I use the Langfuse and Comet Opik Observability & Evaluations platforms, which require using their Python SDK @decorators, API wrapper classes, and Callback facilities.

This pattern is easy to integrate into, say, LlamaIndex or LangChain, but in many cases those code-heavy frameworks are unnatural, even suboptimal for what is essentially a UI visual build effort (as with n8n), especially in Multi-agent cases.

So, what ways can these platforms be integrated into n8n for Observability & Evaluations, including specific worklow subsets and entire ones end-to-end?

Thank you! :smiling_face:

1 Like

It looks like your topic is missing some important information. Could you provide the following if applicable.

  • n8n version:
  • Database (default: SQLite):
  • n8n EXECUTIONS_PROCESS setting (default: own, main):
  • Running n8n via (Docker, npm, n8n cloud, desktop app):
  • Operating system:

This is something I would also be really interested in!
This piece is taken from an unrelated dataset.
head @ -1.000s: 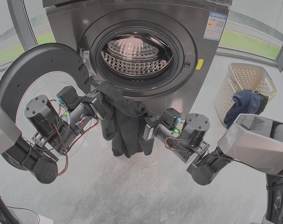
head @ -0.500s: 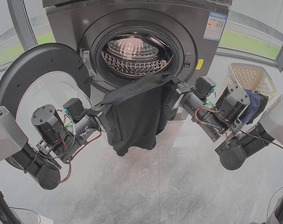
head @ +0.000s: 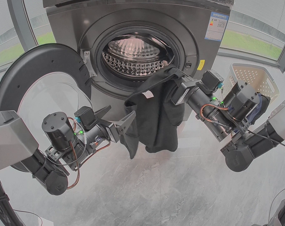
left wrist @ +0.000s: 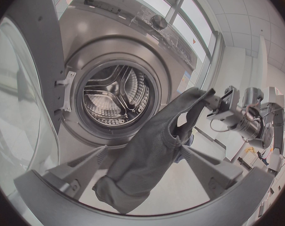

Being able to build out our use-cases quickly is a great bonus of n8n but I’ve been unable to find a way to log the traces in the same way we could if we were working in python which is quite an important element for us.

1 Like

I haven’t tried this myself, but have you experimented with using code nodes, webhooks, or other possible integrations that n8n has? It might get messy, but I’m just curious if you’ve given it a shot.

In my opinion, a game-changing feature for any of these UI-based builders would be the ability to fully export the underlying generated code. This would allow the workflows to be run and integrated into other contexts. I think this is a huge missing piece in the ecosystem right now.

I’ve found that you can extract execution data using the n8n api node which feels like a short term fix.

But I would really like to be able to use something like LangSmith or Arize Phoenix because they can trace the full pipeline and make it easier for us to work with others in identifying where the responses aren’t quite what we would expect.

1 Like

Thank you. I hope the @n8n people are reading, understanding, and taking this discussion seriously because implementing a tie-in into platforms we’ve mentioned would be compelling for would-be many customers.

I just posted a feature request which you may want to comment on. :smiling_face:

This topic was automatically closed 90 days after the last reply. New replies are no longer allowed.